Since it will take ten minutes for the image of B to reach A and another ten minutes for the laser pulse to travel from A to the intersection, A needs to pull the trigger twenty minutes before it appears that B would arrive at the intersection, in other words when B is 33.333 miles before the intersection.

Thanks ghwellsjr.

So as Harold pointed out here:

In order to understand it, stick with nearly the speed of light as I suggested, and reflect on that. After you understand what goes on for that case, then you can extrapolate to the unattainable limit for a clock with v=c, as Einstein did.

Harald

I though I would try and do just that.

Imagine that instead of A firing a laser, A just decides to set off in his super fast ship and fires himself at B.

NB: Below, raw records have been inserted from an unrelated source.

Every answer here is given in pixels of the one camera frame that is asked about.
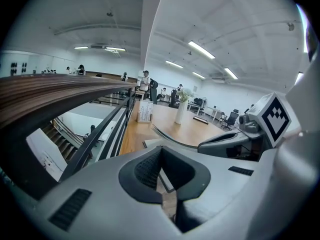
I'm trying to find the row of black round objects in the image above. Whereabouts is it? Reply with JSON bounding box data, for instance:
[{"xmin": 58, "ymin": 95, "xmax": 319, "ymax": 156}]
[{"xmin": 10, "ymin": 62, "xmax": 28, "ymax": 75}]

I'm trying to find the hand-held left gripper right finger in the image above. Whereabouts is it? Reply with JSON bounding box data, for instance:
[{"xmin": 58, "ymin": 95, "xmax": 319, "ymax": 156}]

So ignoring acceleration for now, if A was capable of traveling at 0.9999986111095911 c, then A would feel that he covered the 10 light minutes in just 1 second.

A must also see B travel the 33.3333 miles B was away from the intersection in just one second too, as A will still hit B, but will just be a little off target.

However B would still feel like it took him 10 minutes.

So if we imagine just for a moment what a photon might experience from A's laser in the original experiment, once the photon was created, it would be instantaneously at B's target where it would be absorbed.

B, which was 33.333 miles from the intersection would also have to be instantaneously at the intersection for the photon to hit the target.

Although A and B still feel the passing of time as normal, for the photon, as everything happens instantaneously, there is nothing for the photon to experience. Which I guess is why we can't look at this problem from the frame of a photon. There is nothing to look at!


I know that the above is not strictly in keeping with the principles of SR, but I thought it might help address DrDon's questions.